Documentário, CD e novos shows iluminam vida e obra de Jorge Mautner - e seu projeto de um País feito de misturas

Luiz Carlos Merten, O Estado de S.Paulo

12 de maio de 2012 | 03h09

Foram cinco anos, consumidos entre pesquisa e preparação. Como havia pouco dinheiro para fazer O Filho do Holocausto, seu admirável documentário sobre Jorge Mautner, os diretores Pedro Bial e Heitor D'Alincourt prepararam a produção nos mínimos detalhes. Para garantir a melhor qualidade de imagem e som, filmaram num estúdio. Para reduzir os custos, concentraram tudo - as entrevistas e apresentações musicais - em quatro dias.

Havia gente dançando no final da sessão do filme, no Cine PE. "Aquilo foi bonito, não é?", observa o próprio Mautner. O júri presidido por João Batista de Andrade ignorou os documentários e despejou seus prêmios nas ficções. O Filho do Holocausto foi lembrado por meio de uma menção - a Jorge Mautner, não aos diretores. "Deixei tudo na mão deles, da seleção das músicas aos textos e entrevistas", diz o artista, multimídia como poucos no País.

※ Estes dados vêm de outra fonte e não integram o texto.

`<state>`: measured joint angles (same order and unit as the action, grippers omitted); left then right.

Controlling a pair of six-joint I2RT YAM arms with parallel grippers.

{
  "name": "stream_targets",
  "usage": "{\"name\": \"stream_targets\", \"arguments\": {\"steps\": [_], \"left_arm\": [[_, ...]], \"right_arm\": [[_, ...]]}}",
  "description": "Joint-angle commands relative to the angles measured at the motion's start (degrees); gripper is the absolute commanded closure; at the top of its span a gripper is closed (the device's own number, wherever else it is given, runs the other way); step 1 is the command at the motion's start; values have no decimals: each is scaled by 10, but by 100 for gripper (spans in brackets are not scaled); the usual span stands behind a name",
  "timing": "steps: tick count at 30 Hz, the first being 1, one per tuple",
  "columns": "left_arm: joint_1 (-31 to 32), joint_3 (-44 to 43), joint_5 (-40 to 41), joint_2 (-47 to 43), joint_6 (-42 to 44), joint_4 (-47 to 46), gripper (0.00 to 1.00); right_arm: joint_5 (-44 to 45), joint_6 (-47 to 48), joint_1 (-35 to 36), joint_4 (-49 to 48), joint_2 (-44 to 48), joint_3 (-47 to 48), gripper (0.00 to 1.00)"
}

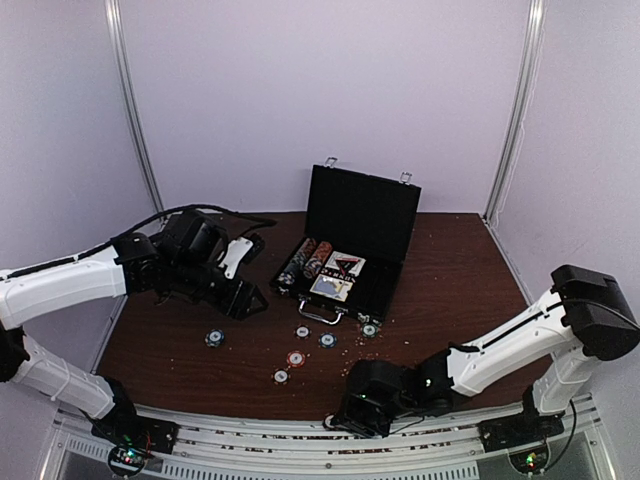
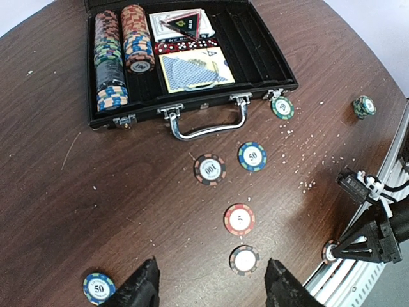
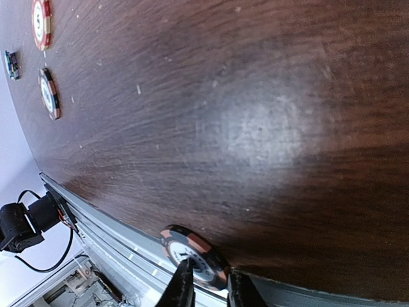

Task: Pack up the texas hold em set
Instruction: Pick up the poker chip from the corner of the board, then place the poker chip in the slot.

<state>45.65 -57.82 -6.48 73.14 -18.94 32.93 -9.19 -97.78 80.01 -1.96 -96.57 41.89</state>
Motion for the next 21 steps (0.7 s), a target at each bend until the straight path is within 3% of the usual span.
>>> {"name": "stream_targets", "arguments": {"steps": [1, 11, 17, 21], "left_arm": [[-8, 6, -2, -13, 9, -13, 42], [-13, 11, 1, -18, 6, -13, 42], [-17, 10, 2, -18, 5, -13, 42], [-21, 8, 9, -24, 4, -9, 42]], "right_arm": [[7, 0, 3, 11, -14, -28, 82], [40, 13, 0, -66, 26, -57, 98], [68, 37, -10, -82, 64, -63, 100], [92, 92, -26, -30, 99, -25, 100]]}}
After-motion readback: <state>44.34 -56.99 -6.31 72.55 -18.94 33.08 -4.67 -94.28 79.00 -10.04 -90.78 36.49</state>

O Filho do Holocausto saiu do Recife e já começa a ganhar uma vida internacional. Na terça, será exibido no Festival do Cinema Brasileiro de Paris, no Nouveau Latina, um cineminha de arte do Marais, no qual os documentários musicais viram sempre festas. Ex-sogro de Bial, Cacá Diegues deu uma definição que agradou ao ex-genro: "É um documentário com desejo de ficção".

Nos últimos anos, Bial virou o sr. BBB, sempre convidando o público a dar "uma espiadinha" na casa que abriga o reality show. Os críticos o converteram em saco de pancada, de ódio do programa. O BBB surpreende o próprio Bial. "É o único País do mundo em que a 13ª edição teve mais audiência que a primeira", observa. No cinema, ele havia feito Outras Histórias, baseado em Guimarães Rosa. O autor de Grande Sertão: Veredas tinha um projeto de nação, Jorge Mautner tem outro, baseado no amálgama. O Brasil mestiço é um exemplo de integração social para o mundo. "Ou o mundo todo se abrasileira ou a coisa vira nazista", diz Jorge.

Mesmo que sua visão de Brasil e de mundo não seja a mesma dos artistas que o inspiram, Bial é suficientemente fascinado por eles para fazer todos esses filmes e se manter no BBB. Ele não se envergonha, tem o maior orgulho do programa. O Brasil pode não se refletir nos personagens do BBB, mas se reflete na forma como os vê. Um documentário autoral, um CD e a volta do filme mítico que fez em Londres, O Demiurgo. O Filho do Holocausto inicia o resgate de Mautner como pensador do Brasil.